Aus Saydaer Anzeiger 1918
„In diesem Jahr 822 hatten die anhaltenden Regengüsse und die überaus feuchte Luft große Übel im Gefolge. Unter Mensch und Vieh wütete weit und breit eine Seuche mit solcher Heftigkeit, dass es kaum einen Strich Landes gab im ganzen Frankreich, der von ihr verschont geblieben wäre. Auch das Getreide und das Gemüse ging bei dem fortwährenden Regen zugrunde und konnte entweder nicht eingeheimst werden oder es verfaulte in den Scheunen. Nicht besser stand es mit dem Wein, der in diesem Jahre einen höchst spärlichen Ertrag gab und dabei noch wegen des Mangels an Wärme herb und sauer wurde.“

Ungewöhnliche Nachrichten finden sich auch in den Jahrzehnten vor der Großen Pest in der Mitte des14. Jahrhunderts. So heißt es in einer Chronik aus Bad Windsheim zum Jahr 1315 über sintflutartige Regenfälle:

„Sahe man zwen Cometen, und war ein nasser Sommer, große Hungersnot, so an etlichen Orten die leüt gezwungen, dass Sie allerley, hund, pferd und dieb von Galgen gefressen, und galt zum hoff in Waitland ein Schöffel korns 32 Gulden. Und weilen es sunsten den ganzen sommer über geregnet, sint weit und breit, den Menschen, viehe, und Getreid, durch auflaufente Wasser, großer schaden geschehen.“

In einer Erfurter Chronik wird zum Jahr 1338 von Heuschreckenschwärmen berichtet, die in den Städten die Sonne verdunkelten und die Ernten vernichteten. Und das Jahr 1342 brachte ein „Jahrtausendhochwasser“, das die Brücken in Regensburg, Bamberg, Würzburg, Frankfurt, Dresden und Erfurt zerstörte.

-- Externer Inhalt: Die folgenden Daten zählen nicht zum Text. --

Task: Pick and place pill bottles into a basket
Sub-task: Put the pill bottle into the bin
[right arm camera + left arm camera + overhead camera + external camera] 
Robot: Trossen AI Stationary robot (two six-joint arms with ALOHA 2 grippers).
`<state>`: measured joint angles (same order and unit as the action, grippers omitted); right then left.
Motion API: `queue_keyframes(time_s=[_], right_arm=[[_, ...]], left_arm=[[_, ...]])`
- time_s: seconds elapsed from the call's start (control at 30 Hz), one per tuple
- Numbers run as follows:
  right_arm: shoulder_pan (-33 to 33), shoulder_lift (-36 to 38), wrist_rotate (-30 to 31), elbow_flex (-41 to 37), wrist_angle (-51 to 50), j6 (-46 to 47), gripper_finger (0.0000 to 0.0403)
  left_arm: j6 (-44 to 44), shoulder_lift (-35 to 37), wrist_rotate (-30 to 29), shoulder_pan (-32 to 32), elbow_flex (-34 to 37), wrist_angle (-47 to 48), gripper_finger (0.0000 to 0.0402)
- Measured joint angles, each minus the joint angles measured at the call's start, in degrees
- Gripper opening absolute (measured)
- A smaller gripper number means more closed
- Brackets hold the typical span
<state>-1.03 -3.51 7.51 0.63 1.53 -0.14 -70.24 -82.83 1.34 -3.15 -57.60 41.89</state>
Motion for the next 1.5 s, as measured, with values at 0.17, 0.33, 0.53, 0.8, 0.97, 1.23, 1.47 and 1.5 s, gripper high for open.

Zahlreich sind in späten Mittelalter die Berichte über sehr heiße wie auch sehr nasse Sommer. Etwa 1442 aus Konstanz: „was es so ain heisser sumer, das groß gebrest an wasser was . . . die clainen bäch wurdent als lär an vischen und krebsen von klaine der wasser, das man sie alle uff vieng, und ward der win als honig süß und winnet (erntet) man zu unser frohentsg.